At first, functionalists likened societies to higher organisms; as one would understand animal lungs and livers by what those organs do for the whole animal body, one would understand institutions by what they do for whole societies. Because the intelligence embodied in the arrangement of traditional institutions transcended any calculative ratiocination on the part of individuals in society, this kind of theory appealed to early-nineteenth-century thinkers who reacted against Enlightenment rationalism. Auguste Comte incorporated functionalism into his early-nineteenth-century amalgam of conservatism and science. Émile Durkheim had a similar insight in his concept of "organic solidarity" at the end of the century; societies held together because their dissimilar parts made unique contributions toward collective life. In emphasizing the needs of the society, and benefits to collective life, Comte and Durkheim conceived societal or macrolevel realities that were not reducible to the wants or impulses of individuals or even groups.

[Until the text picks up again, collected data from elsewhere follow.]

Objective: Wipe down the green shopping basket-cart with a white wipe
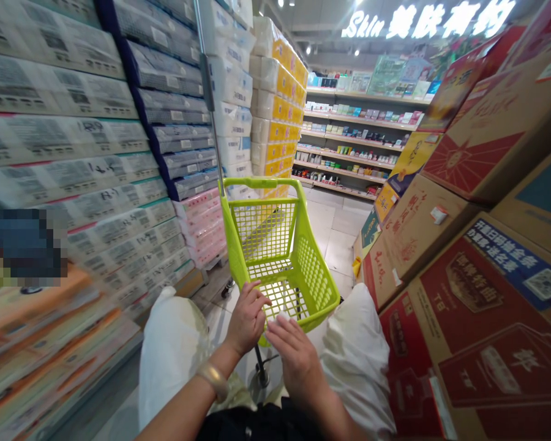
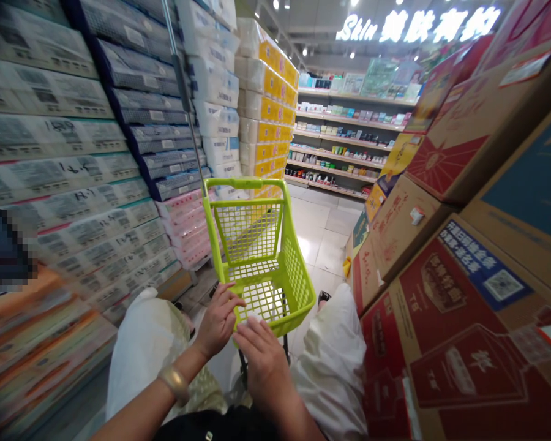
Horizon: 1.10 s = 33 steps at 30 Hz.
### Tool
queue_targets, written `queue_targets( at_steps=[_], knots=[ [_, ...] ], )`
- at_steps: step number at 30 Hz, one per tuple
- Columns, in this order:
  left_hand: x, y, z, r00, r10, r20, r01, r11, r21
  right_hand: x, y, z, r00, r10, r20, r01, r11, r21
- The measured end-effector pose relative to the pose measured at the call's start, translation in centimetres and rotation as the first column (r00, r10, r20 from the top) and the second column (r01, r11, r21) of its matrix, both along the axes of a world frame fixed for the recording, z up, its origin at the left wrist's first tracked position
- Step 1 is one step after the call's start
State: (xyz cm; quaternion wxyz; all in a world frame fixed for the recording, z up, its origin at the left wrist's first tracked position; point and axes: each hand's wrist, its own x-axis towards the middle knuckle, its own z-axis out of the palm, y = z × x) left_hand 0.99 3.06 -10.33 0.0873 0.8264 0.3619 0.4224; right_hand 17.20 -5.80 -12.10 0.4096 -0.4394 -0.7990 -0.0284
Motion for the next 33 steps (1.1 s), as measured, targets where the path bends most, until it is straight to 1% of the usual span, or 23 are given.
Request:
queue_targets(
  at_steps=[1, 2, 4, 6, 8, 9, 10, 11, 12, 13, 15, 16, 17, 18, 20, 21, 23, 25, 27, 29, 30, 32, 33],
  knots=[
    [-0.1, 0.0, 0.0, 1.000, -0.001, -0.003, 0.001, 1.000, 0.001, 0.2, 0.0, 0.1, 1.000, 0.010, 0.003, -0.010, 1.000, 0.002],
    [-0.1, 0.0, 0.0, 1.000, -0.001, -0.005, 0.001, 1.000, 0.003, 1.0, 0.2, 0.0, 1.000, -0.012, -0.009, 0.012, 1.000, 0.008],
    [-0.1, 0.0, 0.1, 1.000, -0.002, -0.006, 0.002, 1.000, 0.006, 3.6, 0.6, -0.3, 0.990, -0.126, -0.069, 0.129, 0.991, 0.029],
    [0.0, -0.1, 0.1, 1.000, -0.001, 0.000, 0.001, 1.000, 0.005, 6.3, 1.0, -0.9, 0.950, -0.268, -0.160, 0.278, 0.960, 0.043],
    [0.1, -0.1, 0.1, 1.000, 0.002, 0.007, -0.002, 1.000, -0.001, 7.7, 1.2, -1.3, 0.908, -0.357, -0.220, 0.375, 0.926, 0.044],
    [0.1, 0.0, 0.1, 1.000, 0.004, 0.009, -0.004, 1.000, -0.002, 7.5, 1.1, -1.4, 0.899, -0.373, -0.230, 0.393, 0.919, 0.046],
    [0.2, 0.0, 0.1, 1.000, 0.005, 0.010, -0.005, 1.000, -0.001, 6.9, 1.0, -1.3, 0.905, -0.363, -0.221, 0.381, 0.923, 0.047],
    [0.2, 0.0, 0.1, 1.000, 0.005, 0.009, -0.005, 1.000, 0.001, 5.7, 0.8, -1.2, 0.924, -0.327, -0.199, 0.344, 0.938, 0.053],
    [0.2, 0.0, 0.0, 1.000, 0.002, 0.007, -0.002, 1.000, 0.005, 4.4, 0.6, -1.1, 0.950, -0.270, -0.158, 0.280, 0.959, 0.047],
    [0.1, 0.0, 0.0, 1.000, -0.001, 0.005, 0.001, 1.000, 0.008, 2.9, 0.3, -0.8, 0.977, -0.182, -0.109, 0.189, 0.981, 0.053],
    [0.0, 0.0, 0.0, 1.000, -0.008, -0.002, 0.008, 1.000, 0.011, 0.8, 0.0, -0.4, 0.999, -0.042, -0.034, 0.043, 0.998, 0.038],
    [-0.1, 0.0, 0.0, 1.000, -0.009, -0.006, 0.009, 1.000, 0.011, 0.4, -0.1, -0.2, 1.000, -0.007, -0.012, 0.007, 1.000, 0.027],
    [-0.1, 0.0, 0.0, 1.000, -0.008, -0.010, 0.008, 1.000, 0.010, 0.5, 0.0, -0.2, 1.000, -0.002, -0.008, 0.002, 1.000, 0.019],
    [-0.2, 0.0, 0.0, 1.000, -0.007, -0.015, 0.007, 1.000, 0.008, 1.3, 0.1, -0.2, 0.999, -0.029, -0.022, 0.030, 0.999, 0.018],
    [-0.2, 0.0, 0.1, 1.000, -0.003, -0.020, 0.003, 1.000, 0.002, 3.9, 0.6, -0.5, 0.984, -0.155, -0.093, 0.158, 0.987, 0.023],
    [-0.2, 0.0, 0.1, 1.000, -0.003, -0.021, 0.003, 1.000, -0.003, 5.3, 0.8, -0.7, 0.961, -0.234, -0.149, 0.243, 0.969, 0.041],
    [-0.1, -0.1, 0.2, 1.000, 0.001, -0.019, -0.001, 1.000, -0.013, 7.4, 1.2, -1.1, 0.914, -0.339, -0.222, 0.355, 0.934, 0.039],
    [0.0, -0.1, 0.3, 1.000, 0.005, -0.017, -0.006, 1.000, -0.020, 7.4, 1.2, -1.2, 0.895, -0.373, -0.246, 0.392, 0.919, 0.034],
    [0.1, -0.1, 0.4, 1.000, 0.008, -0.013, -0.008, 1.000, -0.021, 5.2, 0.9, -1.0, 0.925, -0.321, -0.202, 0.335, 0.941, 0.038],
    [0.1, 0.0, 0.4, 1.000, 0.006, -0.010, -0.006, 1.000, -0.016, 2.2, 0.4, -0.6, 0.981, -0.170, -0.097, 0.176, 0.983, 0.058],
    [0.0, 0.0, 0.4, 1.000, 0.005, -0.010, -0.005, 1.000, -0.013, 0.9, 0.3, -0.4, 0.993, -0.103, -0.051, 0.106, 0.993, 0.054],
    [-0.1, 0.0, 0.4, 1.000, 0.004, -0.016, -0.004, 1.000, -0.011, -0.3, 0.1, -0.1, 0.999, -0.039, -0.006, 0.039, 0.999, 0.034],
    [-0.1, 0.0, 0.4, 1.000, 0.004, -0.021, -0.004, 1.000, -0.012, 0.0, 0.1, -0.1, 0.999, -0.039, -0.006, 0.039, 0.999, 0.031]
  ],
)
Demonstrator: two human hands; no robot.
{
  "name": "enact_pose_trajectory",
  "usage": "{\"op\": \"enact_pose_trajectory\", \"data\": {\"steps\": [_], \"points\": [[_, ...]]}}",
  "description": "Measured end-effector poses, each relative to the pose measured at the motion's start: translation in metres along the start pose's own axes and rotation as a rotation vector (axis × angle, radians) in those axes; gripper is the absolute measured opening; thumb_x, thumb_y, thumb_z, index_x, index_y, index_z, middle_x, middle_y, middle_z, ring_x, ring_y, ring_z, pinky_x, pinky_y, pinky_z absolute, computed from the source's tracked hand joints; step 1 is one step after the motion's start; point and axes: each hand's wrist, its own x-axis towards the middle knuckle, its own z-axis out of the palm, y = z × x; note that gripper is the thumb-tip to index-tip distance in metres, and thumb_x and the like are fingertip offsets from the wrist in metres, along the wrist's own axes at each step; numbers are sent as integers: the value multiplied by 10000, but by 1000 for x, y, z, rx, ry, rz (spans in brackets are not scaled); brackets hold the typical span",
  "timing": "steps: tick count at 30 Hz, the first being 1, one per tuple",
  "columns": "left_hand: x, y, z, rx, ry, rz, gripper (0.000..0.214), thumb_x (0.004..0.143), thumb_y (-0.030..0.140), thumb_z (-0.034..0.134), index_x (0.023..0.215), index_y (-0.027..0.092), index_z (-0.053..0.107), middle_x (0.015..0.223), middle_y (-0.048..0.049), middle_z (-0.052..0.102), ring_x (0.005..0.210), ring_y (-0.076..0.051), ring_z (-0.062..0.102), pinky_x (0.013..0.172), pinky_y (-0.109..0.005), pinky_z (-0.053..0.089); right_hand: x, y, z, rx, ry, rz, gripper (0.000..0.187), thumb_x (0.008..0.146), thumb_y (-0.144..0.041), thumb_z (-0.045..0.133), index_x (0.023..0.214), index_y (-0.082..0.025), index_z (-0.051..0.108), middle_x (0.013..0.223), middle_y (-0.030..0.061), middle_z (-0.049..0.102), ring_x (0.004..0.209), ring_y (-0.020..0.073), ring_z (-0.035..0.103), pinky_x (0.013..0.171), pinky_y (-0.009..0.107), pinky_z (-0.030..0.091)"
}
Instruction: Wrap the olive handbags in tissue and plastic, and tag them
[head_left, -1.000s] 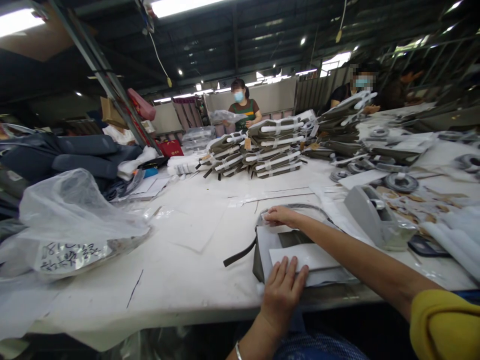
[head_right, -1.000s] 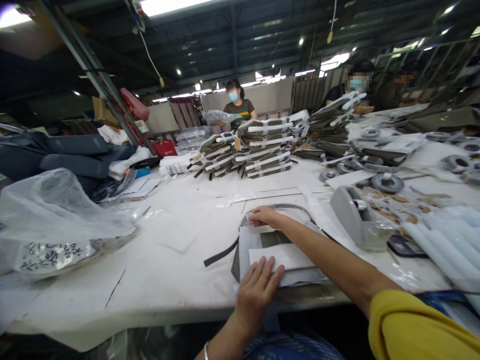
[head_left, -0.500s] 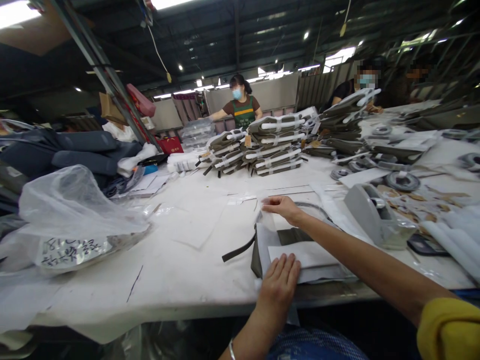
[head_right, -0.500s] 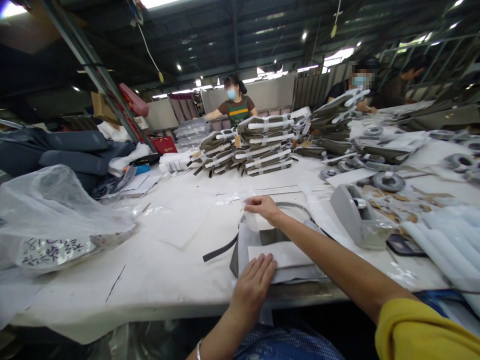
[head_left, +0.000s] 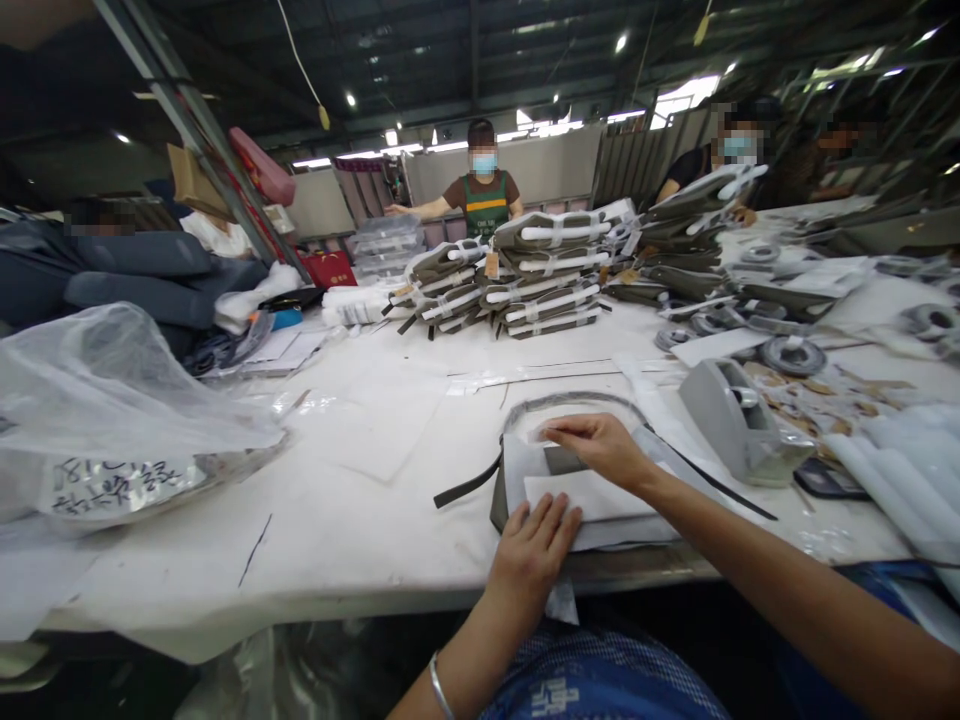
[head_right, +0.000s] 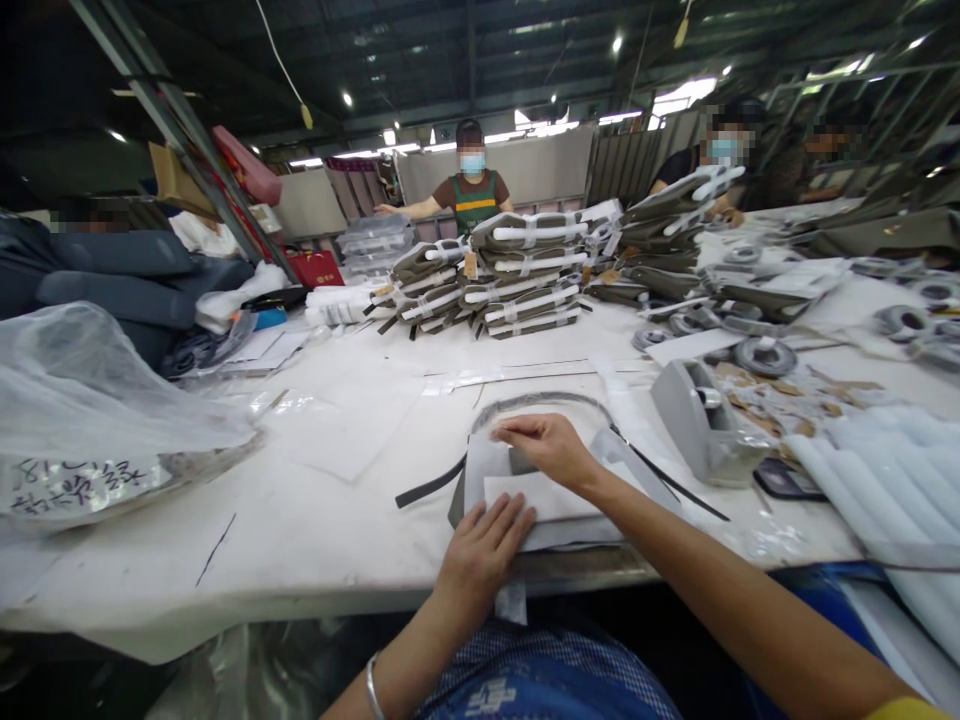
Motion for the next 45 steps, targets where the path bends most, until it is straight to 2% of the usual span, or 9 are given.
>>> {"op": "enact_pose_trajectory", "data": {"steps": [5, 8, 15, 20, 24, 30, 37, 42, 45], "points": [[-4, -5, 2, -45, 43, 3, 358, 1007, 188, 424, 1342, 143, 540, 1368, -65, 599, 1277, -200, 540, 1047, -375, 480, -44, 11, 9, -174, -145, -142, 218, 896, -354, 614, 984, -237, 776, 1004, 36, 765, 927, 210, 718, 896, 323, 574], [-5, -4, 2, -88, 77, -30, 340, 1004, 185, 415, 1299, 114, 570, 1240, -101, 674, 1175, -206, 610, 1054, -368, 482, -67, 26, 17, -237, -200, -243, 245, 926, -246, 548, 1054, -259, 757, 1095, 24, 746, 1030, 191, 697, 963, 318, 556], [-12, -2, 8, -150, 162, -78, 267, 992, 210, 462, 1180, 97, 615, 1163, -158, 681, 1148, -239, 616, 997, -401, 527, -98, 36, 24, -271, -90, -434, 313, 923, -116, 526, 1128, -245, 724, 1148, 42, 727, 1107, 167, 670, 994, 317, 559], [-17, -1, 10, -219, 182, -161, 384, 1017, 359, 406, 1239, 87, 564, 1194, -171, 663, 1150, -256, 615, 947, -410, 552, -108, 37, 22, -292, -30, -547, 301, 910, -62, 552, 1132, -202, 700, 1106, 66, 738, 1083, 153, 678, 969, 282, 571], [-18, 1, 9, -294, 153, -248, 426, 1006, 407, 432, 1288, 102, 525, 1235, -178, 639, 1168, -265, 602, 954, -431, 547, -114, 46, 23, -344, -41, -672, 300, 906, -42, 556, 1146, -170, 681, 1114, 95, 731, 1085, 169, 675, 1018, 355, 550], [-12, 0, 3, -260, 96, -239, 395, 988, 142, 437, 1380, 146, 489, 1395, -122, 564, 1291, -245, 514, 1020, -406, 512, -119, 57, 26, -452, -81, -783, 326, 924, -45, 506, 1194, -155, 652, 1125, 96, 730, 1168, 186, 636, 1031, 393, 536], [-12, -3, 2, -251, 50, -203, 405, 973, 117, 456, 1375, 133, 503, 1386, -86, 581, 1296, -238, 514, 1033, -410, 507, -126, 44, 19, -412, -114, -706, 218, 903, -139, 628, 1116, -163, 666, 1059, 72, 744, 1084, 181, 672, 1023, 362, 536], [-12, -4, 0, -253, 18, -202, 431, 959, 148, 506, 1390, 138, 488, 1395, -94, 571, 1301, -244, 513, 1050, -415, 497, -120, 25, 13, -448, 73, -532, 131, 892, -183, 656, 1022, -202, 664, 974, 32, 741, 932, 160, 687, 994, 364, 523], [-11, -4, 1, -262, 3, -187, 438, 980, 231, 503, 1404, 130, 468, 1395, -112, 569, 1301, -256, 514, 1044, -427, 501, -114, 24, 20, -562, 44, -486, 178, 862, -315, 707, 983, -198, 651, 987, 44, 729, 955, 193, 663, 979, 404, 494]]}}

Their macrofunctionalism was adopted in anthropology by A. R. Radcliffe-Brown.

Meanwhile, an individualist, or microfunctionalist, approach was developed by Herbert Spencer. In the tradition of Adam Smith, who saw the wider society profiting from individuals pursuing their own interests, Spencer believed individual needs to be foundational to social functions and structural change. He spoke of an evolution away from populations of similar people paralleling one another, toward societies of different kinds of persons performing different functions. The differentiated societies were more competitive than undifferentiated ones in a struggle for survival. Because Spencer's sociology provided a rationale for disparities of power and wealth in society, it gained popularity in the gilded age and was suspect in the eyes of people concerned about impartial science. It did bring individual needs and aims into view, and that emphasis was taken up by the anthropologist Bronislaw Malinowski in a functionalism that rivaled the macro approach of Radcliffe-Brown. The sociologist Vilfredo Pareto similarly saw individual dispositions as the motor of social life; patterns in society were states of equilibrium among individual people's impulses.

Religion had a prominent position in early functionalism. According to Comte, the macrofunctionalist, it prompted simple folk to serve unseen purposes that even clever scholars could barely detect. Durkheim (1912) proposed that religion sacralized social life itself and, because the perspective of society was implicit in all cognition, religion thus served as the foundation of all knowledge. The microfunctionalist Malinowski (1948 [1925]) observed that religion established, fixed, and enhanced individual attitudes that were valuable to the collective existence and survival of societies—attitudes such as reverence for tradition, harmony with the environment, and courage in the struggle with difficulties and at the prospect of death.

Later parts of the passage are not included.